Her tone of voice suggested that agreement would be the wisest reply.
So, “Yes,” I said, truthfully.
She smiled back then, somewhat reassured of my humanity.
Ha!
So we sat there, holding hands and watching the morning. After awhile she began humming. It was a sad song, centuries old. A ballad. It told the story of a young wrestler named Themocles, a wrestler who had never been beaten. He eventually came to consider himself the greatest wrestler alive. Finally he called out his challenge from a mountain-top, and, that being too near home, the gods acted fast: the following day a crippled boy rode into the town, on the plated back of a huge wild dog. They wrestled for three days and three nights, Themocles and the boy, and on the fourth day the boy broke his back and left him there in the field. Wherever his blood fell, there sprang up the strige-fleur, as Emmet calls it, the blood-drinking flower that creeps rootless at night, seeking the lost spirit of the fallen champion in the blood of its victims. But Themocles’ spirit is gone from he Earth, so they must creep, seeking, forever. Simpler than Aeschylus, but then we’re a simpler people than we once were, especially the Mainlanders. Besides, that’s not the way it really happened.
“Why are you weeping?” she asked me suddenly.
“I am thinking of the picture on Achilleus’ shield,” I said, “and of what a terrible thing it is to be an educated beast—and I am not weeping. The leaves are dripping on me.”
“I’ll make some more coffee.”
I washed out the cups while she was doing that, and I told her to take care of the Vanitie while I was gone, and to have it hauled up into drydock if I sent for her. She said that she would.
The sun wandered up higher into the sky, and after a time there came a sound of hammering from the yard of old Aldones, the coffin-maker. The cyclamen had come awake, and the breezes carried their fragrance to us from across the fields.
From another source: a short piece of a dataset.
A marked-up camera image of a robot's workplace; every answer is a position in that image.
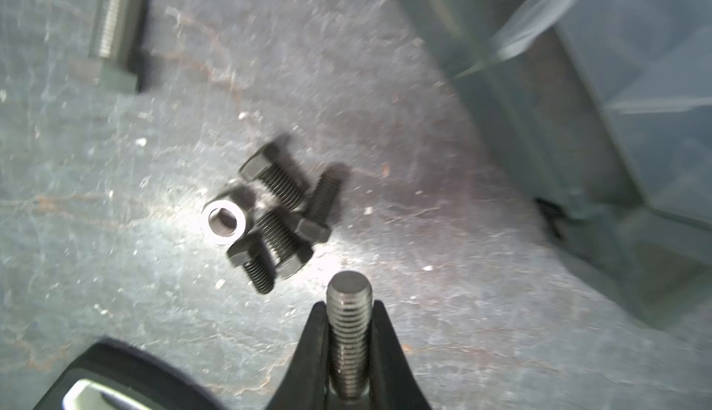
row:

High overhead, like a dark omen, a spiderbat glided across the sky toward the mainland. I ached to wrap my fingers around the stock of a thirty-oh-six, make loud noises, and watch it fall. The only firearms I knew of were aboard the Vanitie, though, so I just watched it vanish from sight.
“They say that they’re not really native to Earth,” she told me, watching it go, “and that they were brought here from Titan, for zoos and things like that.”
“That’s right.”r />
“. . . And that they got loose during the Three Days and went wild, and that they grow bigger here than they ever did on their own world.”
“One time I saw one with a thirty-two foot wingspread.”
“My great-uncle once told me a story he had heard in Athens,” she recalled, “about a man killing one without any weapons. It snatched him up from off the dock he was standing on—at Piraeus—and the man broke its neck with his hands. They fell about a hundred feet into the bay. The man lived.”
“That was a long time ago,” I remembered, “back before the Office started its campaign to exterminate the things. There were a lot more around, and they were bolder in those days. They shy away from cities now.”
“The man’s name was Konstantin, as I recall the story. Could it have been you?”
“His last name was Karaghiosis.”
“Are you Karaghiosis?”
“If you want me to be. Why?”
“Because he later helped to found the Returnist Radpol in Athens, and you have very strong hands.”
“Are you a Returnist?”
“Yes. Are you?”
“I work for the Office. I don’t have any political opinions.”
“Karaghiosis bombed resorts.”
“So he did.”
“Are you sorry he bombed them?”
“No.”
“I don’t really know much about you, do I?”
“You know anything about me. Just ask. I’m really quite simple. —My air taxi is coming now.”
“I don’t hear anything.”
“You will.”
After a moment it came sliding down the sky toward Kos, homing in on the beacon I had set up at the end of the patio. I stood and drew her to her feet as it buzzed in low—a Radson Skimmer: a twenty-foot cockleshell of reflection and transparency; flat-bottomed, blunt-nosed.
“Anything you want to take with you?” she asked.
“You know it, but I can’t.”
The Skimmer settled and its side slid open. The goggled pilot turned his head.